It's not a 'Great Resignation' that will change work forever, one economist says. His calculations show the labor shortage is ending soon.

Now hiring sign Arlington Virginia
Pedestrians walk by a "Now Hiring" sign outside a store on August 16, 2021 in Arlington, Virginia.
  • Some say the labor market is in a "Great Resignation," but that term is wide of the mark, economist Daniel Alpert said.
  • Most unfilled are in low-paying sectors with mediocre wage growth, Alpert's Jobs Quality Index found.
  • Alpert also found that workers' cash piles will run out soon, and hiring will rebound in a matter of weeks.

The unusual phenomenon sweeping across the US isn't a "Great Resignation." It's not a labor shortage, either.

Working Americans are just taking their time looking for better jobs, Daniel Alpert, managing partner at Westwood Capital and a senior fellow of macroeconomics at Cornell Law School, told Insider. He also said that search won't last forever, and predicted that job creation will surge in a matter of weeks.

Alpert knows the difference between a good and bad job. He co-created the Job Quality Index, an economic indicator that tracks the ratio of attractive, high-paying jobs and low-wage, low-hour roles. In other words, he tracks good jobs and crappy jobs for a living. For the last three decades, the index has steadily crept lower.

The so-called Great Resignation captures a unique moment for the labor market. Americans are quitting at record pace, nearly 8 million Americans remain unemployed, and job openings sit near all-time highs. The situation was first deemed a "labor shortage" as businesses struggled to hire through the spring and summer. But as quitting boomed, experts started calling the shift the Great Resignation.

The phrase is "kind of lazy," Alpert told Insider, adding that "it really doesn't get at the heart of the matter." The $5 trillion that the government spent in pandemic-era stimulus gave many low-paid Americans a financial buffer through direct payments and boosted unemployment insurance.

"To the extent that you can put that reckoning off for a period of time, and you have the resources to do it, it makes sense that you will try to do it," he added. "They're thinking, 'Okay, I can afford to be choosy. I don't have to take the first job on offer. Let me see what's out there.'"

Once that buffer runs out, those people will return to the workforce and power a hiring frenzy, Alpert said.

Expect supercharged hiring into the new year

Many of the Americans who left their jobs have sizeable financial cushions from pandemic stimulus. Workers who left retail, leisure and hospitality, and social assistance jobs typically earned more from enhanced UI than their past salaries, according to Alpert.

States began ending the government's $300-per-week supplement to UI in May, and the enhancement lapsed nationwide on September 6, yet many recipients can still coast on the payments, Alpert said. Americans who left the retail sector have two weeks of surplus income from the benefits, on average. Social assistance workers have more than five weeks on average, and leisure and hospitality workers have nearly 11 weeks' worth of surplus income compared to their previous wage.

Once those cushions are spent up, hiring will boom, he said. It's likely "millions of people" will return to the workforce by the start of 2022, Alpert said.

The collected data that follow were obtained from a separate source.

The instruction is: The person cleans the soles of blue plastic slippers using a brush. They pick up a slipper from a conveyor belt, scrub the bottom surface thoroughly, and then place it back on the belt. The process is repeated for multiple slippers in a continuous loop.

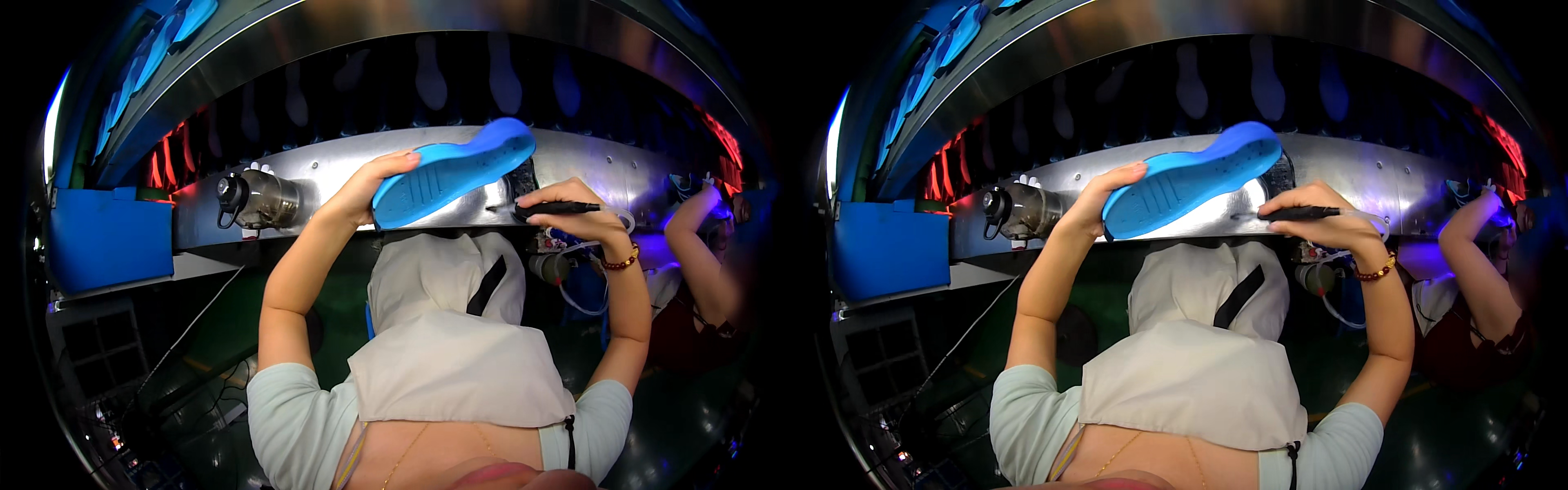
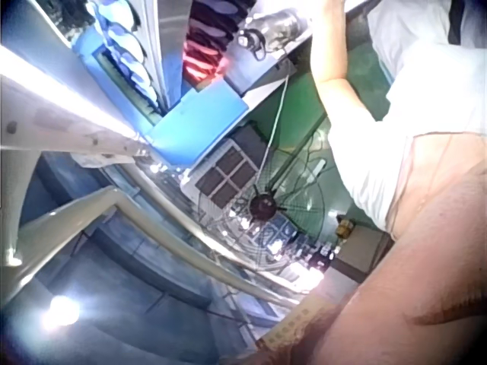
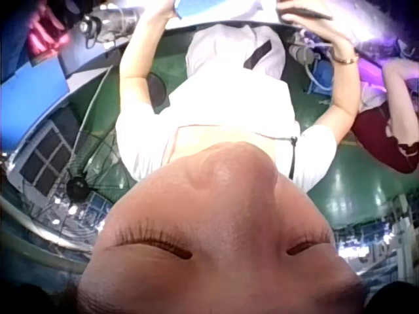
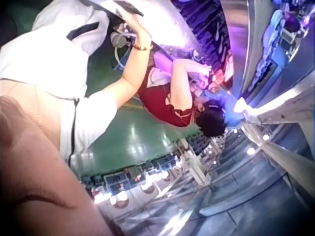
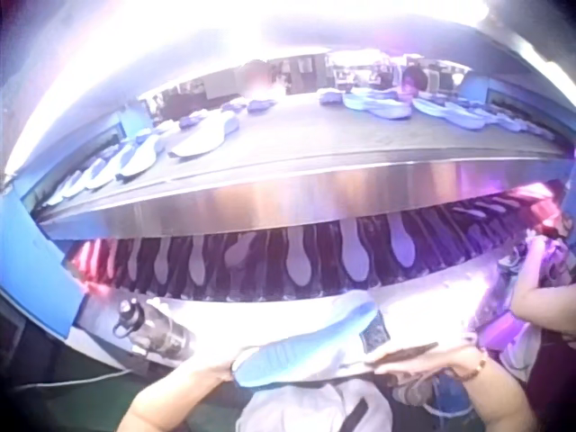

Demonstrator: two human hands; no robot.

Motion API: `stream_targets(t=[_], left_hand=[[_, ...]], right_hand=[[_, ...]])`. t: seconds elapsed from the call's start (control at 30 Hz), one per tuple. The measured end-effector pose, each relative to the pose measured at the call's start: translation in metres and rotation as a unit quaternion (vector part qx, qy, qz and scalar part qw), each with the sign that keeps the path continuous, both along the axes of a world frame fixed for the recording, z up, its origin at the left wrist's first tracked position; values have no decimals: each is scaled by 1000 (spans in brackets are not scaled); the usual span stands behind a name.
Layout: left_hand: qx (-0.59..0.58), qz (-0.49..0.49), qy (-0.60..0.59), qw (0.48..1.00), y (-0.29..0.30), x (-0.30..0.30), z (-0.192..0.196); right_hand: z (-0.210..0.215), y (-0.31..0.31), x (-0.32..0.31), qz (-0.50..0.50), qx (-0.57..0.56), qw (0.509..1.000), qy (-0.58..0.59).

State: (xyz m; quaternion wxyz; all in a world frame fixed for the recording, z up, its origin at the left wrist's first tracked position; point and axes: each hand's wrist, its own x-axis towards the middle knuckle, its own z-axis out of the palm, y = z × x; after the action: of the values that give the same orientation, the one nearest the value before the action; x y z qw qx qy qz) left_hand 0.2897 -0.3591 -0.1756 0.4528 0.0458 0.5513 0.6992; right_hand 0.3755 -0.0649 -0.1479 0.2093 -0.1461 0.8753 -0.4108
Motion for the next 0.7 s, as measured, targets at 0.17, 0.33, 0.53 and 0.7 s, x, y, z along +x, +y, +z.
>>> stream_targets(t=[0.17, 0.33, 0.53, 0.7], left_hand=[[176, 65, -124, 974, 20, 9, -19], [244, 95, -130, 956, 36, 16, -36], [249, 129, -149, 948, 39, 23, -44], [264, 159, -153, 939, 43, 32, -50]], right_hand=[[-9, -37, 16, -117, -392, 908, -88], [-45, -52, 4, -198, -340, 918, 52], [-61, -42, 4, -329, -313, 875, 165], [-75, -28, -20, -395, -246, 865, 188]])
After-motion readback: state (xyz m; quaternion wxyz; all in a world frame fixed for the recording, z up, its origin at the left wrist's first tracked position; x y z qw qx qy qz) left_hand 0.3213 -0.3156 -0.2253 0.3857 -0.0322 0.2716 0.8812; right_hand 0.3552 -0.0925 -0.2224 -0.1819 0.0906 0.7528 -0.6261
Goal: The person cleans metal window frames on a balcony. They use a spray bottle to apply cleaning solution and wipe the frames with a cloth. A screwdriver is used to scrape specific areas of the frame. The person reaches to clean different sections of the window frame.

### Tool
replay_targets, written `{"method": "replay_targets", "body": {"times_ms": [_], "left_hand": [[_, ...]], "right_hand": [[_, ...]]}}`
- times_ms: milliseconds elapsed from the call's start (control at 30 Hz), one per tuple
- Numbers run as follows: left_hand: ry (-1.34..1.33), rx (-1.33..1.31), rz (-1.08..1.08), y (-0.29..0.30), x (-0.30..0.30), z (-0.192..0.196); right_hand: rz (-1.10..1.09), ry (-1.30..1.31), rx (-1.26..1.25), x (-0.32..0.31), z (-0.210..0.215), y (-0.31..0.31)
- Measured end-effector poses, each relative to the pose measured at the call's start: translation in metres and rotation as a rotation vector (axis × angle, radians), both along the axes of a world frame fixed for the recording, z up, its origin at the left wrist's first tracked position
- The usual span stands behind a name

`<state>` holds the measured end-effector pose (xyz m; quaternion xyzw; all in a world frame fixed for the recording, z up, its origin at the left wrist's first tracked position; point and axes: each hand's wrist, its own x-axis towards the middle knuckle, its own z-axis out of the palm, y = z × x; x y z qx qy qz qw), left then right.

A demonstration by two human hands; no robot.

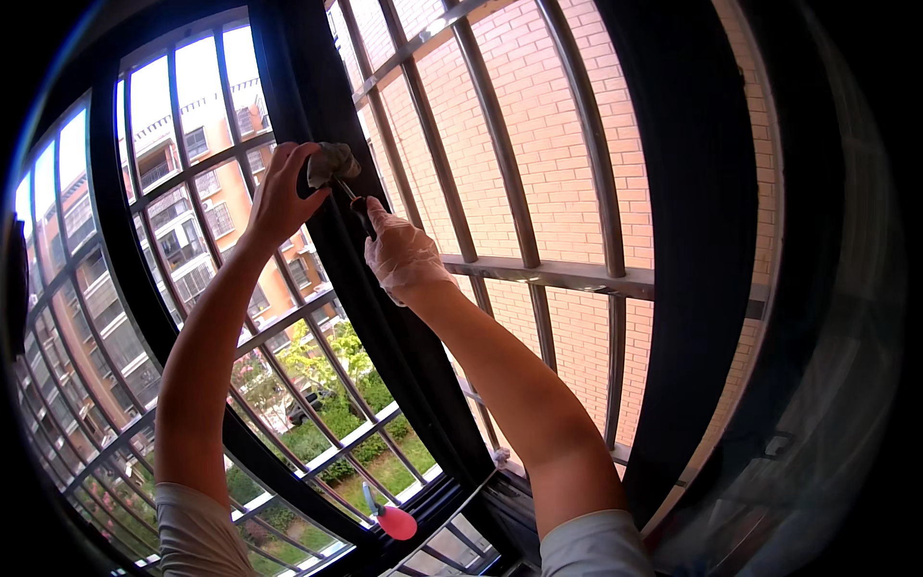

The people who quit left the US's worst jobs

It makes sense so many jobless Americans are biding their time. Most of them left low-paying jobs, and so many of the jobs left aren't good ones, Alpert found.

Leisure and hospitality, administrative and temporary services, and local government sectors count for nearly 60% of the jobs that haven't been recovered. Many of those pay below the national average.

ALPERT
Source: Daniel Alpert

The same sectors saw some of the strongest wage growth through the pandemic, but on a dollar basis, still boast some of the country's lowest wages, Alpert noted.

ALPERT
Source: Daniel Alpert

To be sure, a ton of people are quitting, many for good. The pandemic accelerated retirement, particularly among those aged 59 and older. The labor force participation rate for workers at least 55 years old has climbed only slightly from pandemic lows, and Americans are more likely than ever to retire before they turn 62.

Economists who slammed the massive relief spending "want to see a disciplined labor force, and they're out there screaming about how they want people to be hungry," Alpert said. The Great Resignation is less of a permanent shift and more of a temporary speed bump.

"You want to make people whole during a crisis," Alpert added. "But when you do make them whole, you will have other consequences. You're going to give them options that they wouldn't have if they were starving."